Wer hat sich eigentlich diesen Begriff Work-Life-Balance ausgedacht? Klingt ja nett – aber mal drüber nachgedacht, was das wirklich bedeutet?
Work-Life-Balance klingt seit Jahren wie die Zauberformel der modernen Arbeitswelt. Der Begriff soll das große Ziel beschreiben: ein ausgewogenes Verhältnis zwischen Beruf und Privatleben. Doch hinter dem hübschen Etikett steckt ein merkwürdiges Denkmuster – eines, das Arbeit und Leben als Gegensätze begreift.
Denn wer „Work“ und „Life“ gegenüberstellt, sagt im Grunde: Arbeit ist nicht Leben. Arbeit ist das, was man „hinter sich bringt“, damit das eigentliche Leben endlich beginnen kann.
Diese Vorstellung ist doch – gelinde gesagt – befremdlich. Sie wertet einen enormen Teil unserer Lebenszeit ab. Immerhin verbringen wir in Deutschland im Schnitt rund 8.000 Tage unseres Lebens – oder etwa 2.100 Arbeitswochen – mit beruflichen Tätigkeiten. Eine Wartezeit auf „echtes Leben“. Auf Freitag, 17 Uhr. Auf Wochenende. Auf Rente? Dann wäre das ein ziemlich trister Blick auf das eigene Dasein.
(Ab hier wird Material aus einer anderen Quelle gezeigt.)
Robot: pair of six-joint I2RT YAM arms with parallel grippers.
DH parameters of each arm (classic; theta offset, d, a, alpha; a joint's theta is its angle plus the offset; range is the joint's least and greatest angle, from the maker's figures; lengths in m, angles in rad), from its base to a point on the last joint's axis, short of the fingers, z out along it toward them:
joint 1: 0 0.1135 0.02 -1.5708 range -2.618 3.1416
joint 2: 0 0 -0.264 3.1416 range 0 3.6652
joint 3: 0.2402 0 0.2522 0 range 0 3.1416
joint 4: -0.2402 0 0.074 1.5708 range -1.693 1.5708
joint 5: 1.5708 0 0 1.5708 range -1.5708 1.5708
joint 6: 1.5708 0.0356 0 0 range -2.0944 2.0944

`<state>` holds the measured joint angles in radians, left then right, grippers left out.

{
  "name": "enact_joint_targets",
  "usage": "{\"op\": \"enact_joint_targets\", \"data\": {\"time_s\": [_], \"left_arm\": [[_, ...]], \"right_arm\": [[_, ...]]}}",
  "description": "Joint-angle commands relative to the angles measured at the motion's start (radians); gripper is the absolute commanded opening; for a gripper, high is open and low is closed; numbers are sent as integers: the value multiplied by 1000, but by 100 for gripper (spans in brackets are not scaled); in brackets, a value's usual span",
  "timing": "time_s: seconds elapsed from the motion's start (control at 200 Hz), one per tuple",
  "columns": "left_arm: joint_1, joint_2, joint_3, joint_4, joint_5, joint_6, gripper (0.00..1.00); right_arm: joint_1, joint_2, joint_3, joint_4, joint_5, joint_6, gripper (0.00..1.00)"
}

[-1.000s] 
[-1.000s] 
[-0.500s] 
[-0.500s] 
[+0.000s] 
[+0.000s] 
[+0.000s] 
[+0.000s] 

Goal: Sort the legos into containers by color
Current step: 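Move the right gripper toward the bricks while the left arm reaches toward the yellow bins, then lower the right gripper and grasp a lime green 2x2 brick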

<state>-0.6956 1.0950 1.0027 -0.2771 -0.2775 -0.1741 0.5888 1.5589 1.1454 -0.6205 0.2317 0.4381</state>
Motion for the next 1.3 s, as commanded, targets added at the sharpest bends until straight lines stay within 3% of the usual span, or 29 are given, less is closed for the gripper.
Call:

Dabei zeigt schon die Maslow’sche Bedürfnispyramide, dass Arbeit mehr ist als bloßer Broterwerb. Sie kann Zugehörigkeit stiften, Selbstachtung fördern und im besten Fall zur Selbstverwirklichung beitragen. Arbeit ist also nicht das Gegenteil von Leben – sie ist ein Teil davon. Wenn man sie lässt. Ein Ort, an dem Sinn, Stolz und Freude genauso entstehen können wie in Freizeit oder Familie.
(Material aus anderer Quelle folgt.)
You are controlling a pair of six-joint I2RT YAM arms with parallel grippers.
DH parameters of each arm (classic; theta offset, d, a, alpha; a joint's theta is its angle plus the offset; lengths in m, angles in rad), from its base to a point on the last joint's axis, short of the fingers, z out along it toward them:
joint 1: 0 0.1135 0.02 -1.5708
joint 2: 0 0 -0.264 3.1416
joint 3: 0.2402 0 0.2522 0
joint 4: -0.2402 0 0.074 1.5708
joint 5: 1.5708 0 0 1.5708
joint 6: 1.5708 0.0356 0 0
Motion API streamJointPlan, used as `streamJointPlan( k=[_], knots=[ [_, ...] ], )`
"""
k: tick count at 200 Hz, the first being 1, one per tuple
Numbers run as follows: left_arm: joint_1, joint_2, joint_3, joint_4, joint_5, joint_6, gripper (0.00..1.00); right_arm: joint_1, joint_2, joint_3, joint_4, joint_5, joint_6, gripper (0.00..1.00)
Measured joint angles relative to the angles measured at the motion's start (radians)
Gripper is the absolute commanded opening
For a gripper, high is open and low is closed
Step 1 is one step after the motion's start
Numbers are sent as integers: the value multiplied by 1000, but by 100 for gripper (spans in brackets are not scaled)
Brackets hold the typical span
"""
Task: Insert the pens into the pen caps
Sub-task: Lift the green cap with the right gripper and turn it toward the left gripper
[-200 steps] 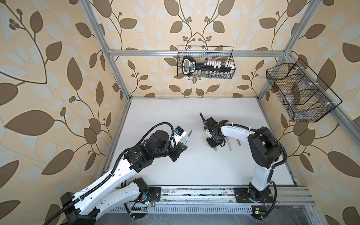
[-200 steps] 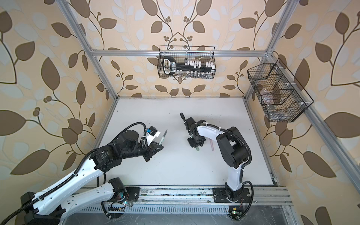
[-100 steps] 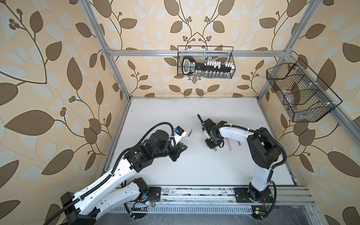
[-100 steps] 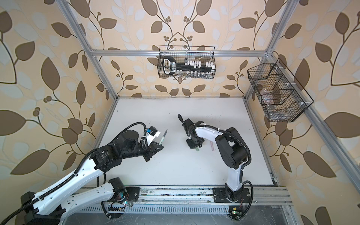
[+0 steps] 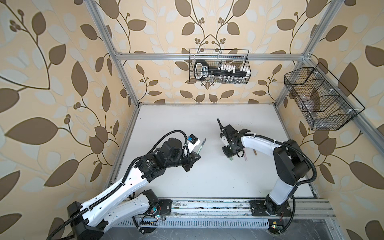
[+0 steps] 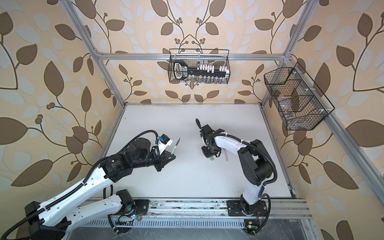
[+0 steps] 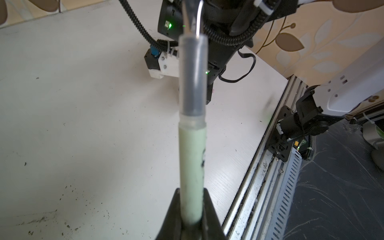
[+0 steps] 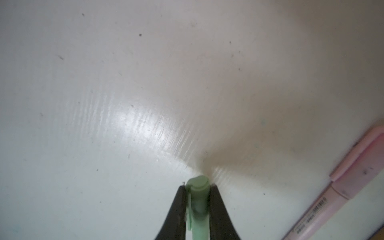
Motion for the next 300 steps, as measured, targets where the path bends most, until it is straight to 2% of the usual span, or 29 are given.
streamJointPlan(
  k=[52,72,107,171,228,300],
  knots=[
    [0,65,-5,40,82,0,0,-56,-201,-119,181,-234,64,16],
    [0,97,-5,60,127,0,0,-94,-306,-191,323,-327,140,18],
    [0,133,-5,92,188,-4,0,-102,-448,-280,565,-393,288,16],
    [0,135,-12,149,253,-12,0,-84,-645,-425,936,-353,521,19],
    [0,135,-21,165,269,-11,0,-40,-732,-452,1110,-288,622,20],
    [0,138,-21,169,269,-11,0,48,-739,-458,1213,-237,681,21]
  ],
)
Man muss dafür gar nicht ins Silicon Valley blicken. Es reicht, die Augen zu öffnen:
- Der Polizist, der tanzend den Verkehr regelt – und dabei halb YouTube begeistert.
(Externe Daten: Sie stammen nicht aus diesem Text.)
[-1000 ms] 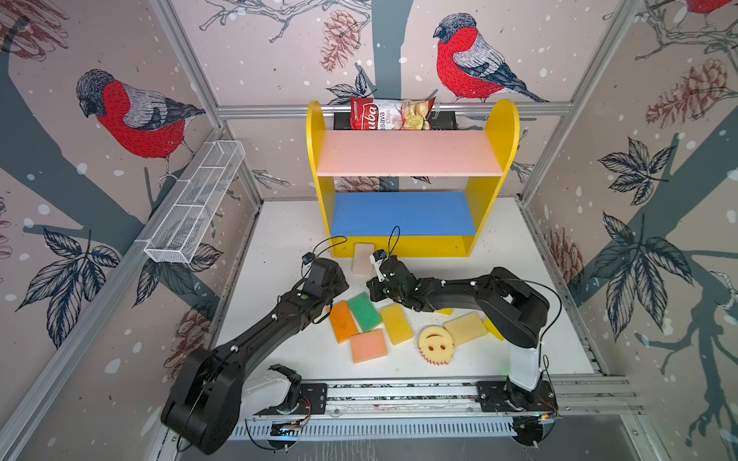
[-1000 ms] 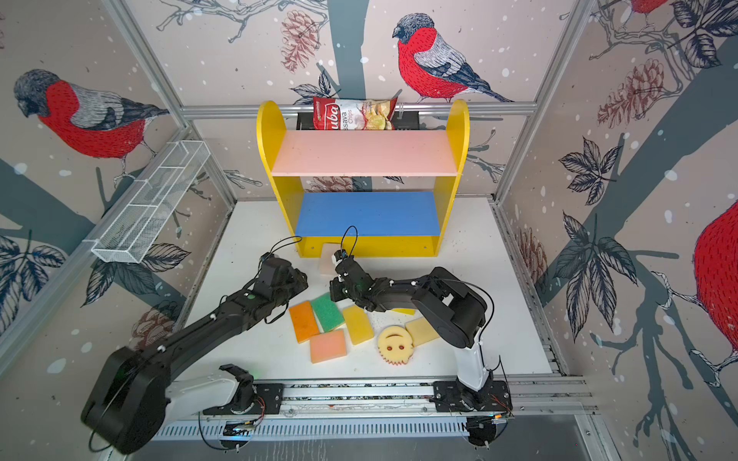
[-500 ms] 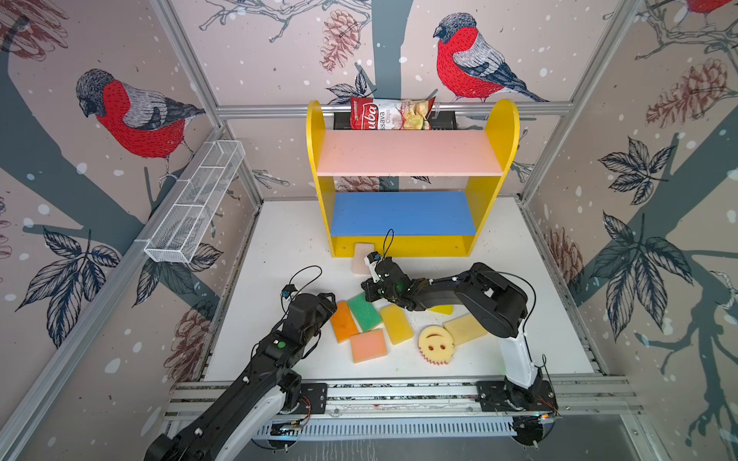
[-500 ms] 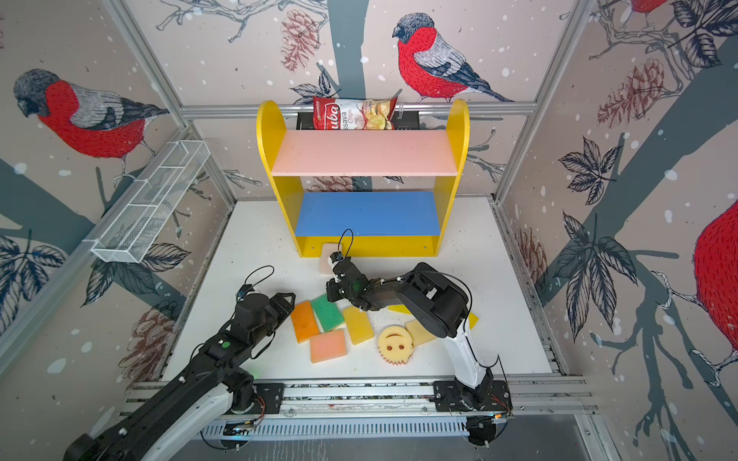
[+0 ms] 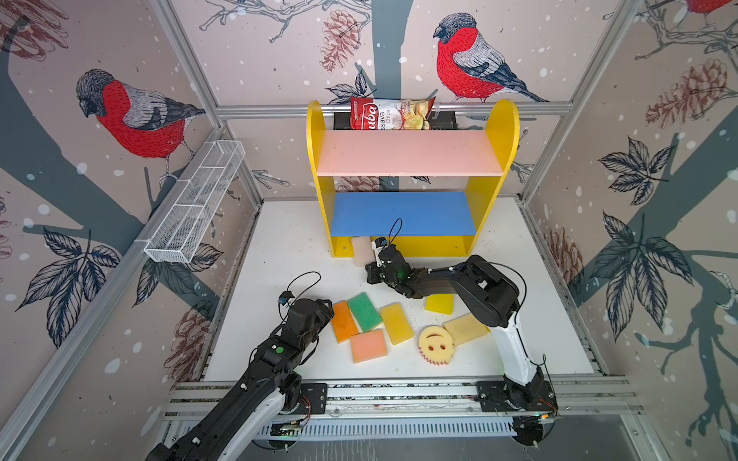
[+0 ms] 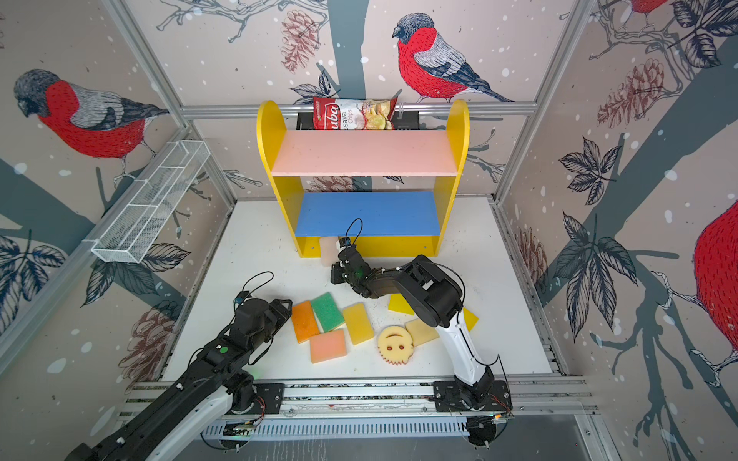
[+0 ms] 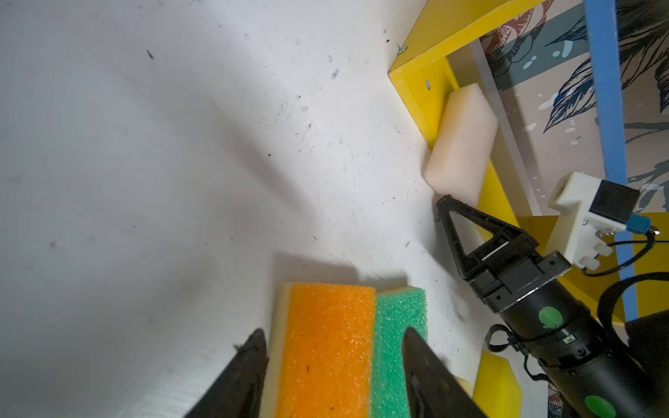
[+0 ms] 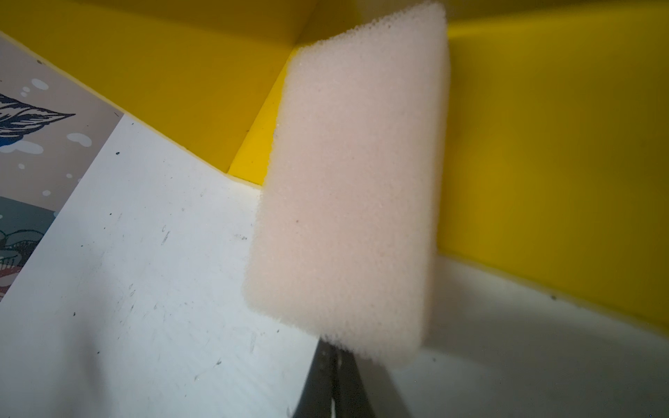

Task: Place and organize the cleaning sponges onto the shelf

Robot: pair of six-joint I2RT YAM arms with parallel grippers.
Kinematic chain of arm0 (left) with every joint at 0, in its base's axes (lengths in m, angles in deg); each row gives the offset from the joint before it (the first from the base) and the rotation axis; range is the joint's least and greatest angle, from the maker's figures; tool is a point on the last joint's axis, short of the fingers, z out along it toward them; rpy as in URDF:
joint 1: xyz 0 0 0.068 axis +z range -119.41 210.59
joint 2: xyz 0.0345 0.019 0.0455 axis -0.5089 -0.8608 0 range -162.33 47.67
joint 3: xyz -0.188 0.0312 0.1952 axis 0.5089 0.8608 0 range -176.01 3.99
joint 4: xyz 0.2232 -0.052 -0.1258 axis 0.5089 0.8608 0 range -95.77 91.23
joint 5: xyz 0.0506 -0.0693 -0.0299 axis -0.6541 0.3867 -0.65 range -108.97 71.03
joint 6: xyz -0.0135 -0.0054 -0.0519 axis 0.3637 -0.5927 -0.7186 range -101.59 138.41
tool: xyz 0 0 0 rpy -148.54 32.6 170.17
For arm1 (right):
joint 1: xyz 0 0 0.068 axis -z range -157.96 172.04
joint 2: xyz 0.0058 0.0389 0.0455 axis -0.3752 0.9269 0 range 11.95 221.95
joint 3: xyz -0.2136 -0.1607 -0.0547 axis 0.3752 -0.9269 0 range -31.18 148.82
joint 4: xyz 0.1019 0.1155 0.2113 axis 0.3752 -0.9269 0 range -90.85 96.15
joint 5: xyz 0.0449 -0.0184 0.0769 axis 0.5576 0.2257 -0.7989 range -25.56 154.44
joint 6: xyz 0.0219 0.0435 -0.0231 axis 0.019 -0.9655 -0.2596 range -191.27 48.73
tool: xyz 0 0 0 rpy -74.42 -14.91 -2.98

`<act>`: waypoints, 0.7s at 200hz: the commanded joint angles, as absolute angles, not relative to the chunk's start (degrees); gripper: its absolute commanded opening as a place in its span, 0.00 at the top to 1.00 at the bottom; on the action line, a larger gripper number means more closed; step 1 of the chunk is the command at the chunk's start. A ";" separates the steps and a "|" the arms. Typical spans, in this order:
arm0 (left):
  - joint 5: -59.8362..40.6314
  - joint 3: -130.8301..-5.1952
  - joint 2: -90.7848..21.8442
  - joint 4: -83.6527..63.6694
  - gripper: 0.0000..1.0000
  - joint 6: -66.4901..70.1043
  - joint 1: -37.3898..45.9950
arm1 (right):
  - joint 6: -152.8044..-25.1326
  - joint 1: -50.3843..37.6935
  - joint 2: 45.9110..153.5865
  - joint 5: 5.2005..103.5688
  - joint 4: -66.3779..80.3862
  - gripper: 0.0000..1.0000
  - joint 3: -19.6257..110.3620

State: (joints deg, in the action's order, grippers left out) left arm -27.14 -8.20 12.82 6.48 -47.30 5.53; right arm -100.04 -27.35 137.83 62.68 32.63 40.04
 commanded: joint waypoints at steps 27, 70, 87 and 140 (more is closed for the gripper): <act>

- Die Müllwerkerin, die lachend und winkend von der Plattform ihres Fahrzeugs grüßt und so die morgendliche Routine vieler Nachbarn verschönert.
- Die Pflegekraft, die mit Wärme, Humor und echter Zuwendung ihre Patientin betreut und spürbar mit ihnen lebt – nicht nur für sie arbeitet.

Diese Menschen zeigen: Freude an der Arbeit ist kein Luxus. Sie entsteht, wenn man im Tun Bedeutung findet – unabhängig von Hierarchie, Gehalt oder Statussymbol. Wenn man seine Arbeit als Beruf(-ung) lebt – und nicht nur als Job.
Vielleicht ist es also Zeit, den schon wieder alten Begriff Work-Life-Balance in den Ruhestand zu schicken.
Wie wäre es stattdessen mit Work-Leisure? Oder einfach: Lebensbalance.
Eine Haltung, die nicht zwischen Arbeit und Leben unterscheidet, sondern beide als Einheit begreift.
Denn wer seine Arbeit als Sinn-vollen und lebenswerten Teil des Lebens gestaltet, muss keine Balance mehr suchen – er lebt sie und fühlt sich darin lebendig.
Also: Weniger auf den Feierabend zu warten – und anfangen, jeden Tag im Gesamten als Teil unseres Lebenswerks zu sehen. Er ist eine von 8.000 täglichen Chancen, die wir bewusst gestalten können.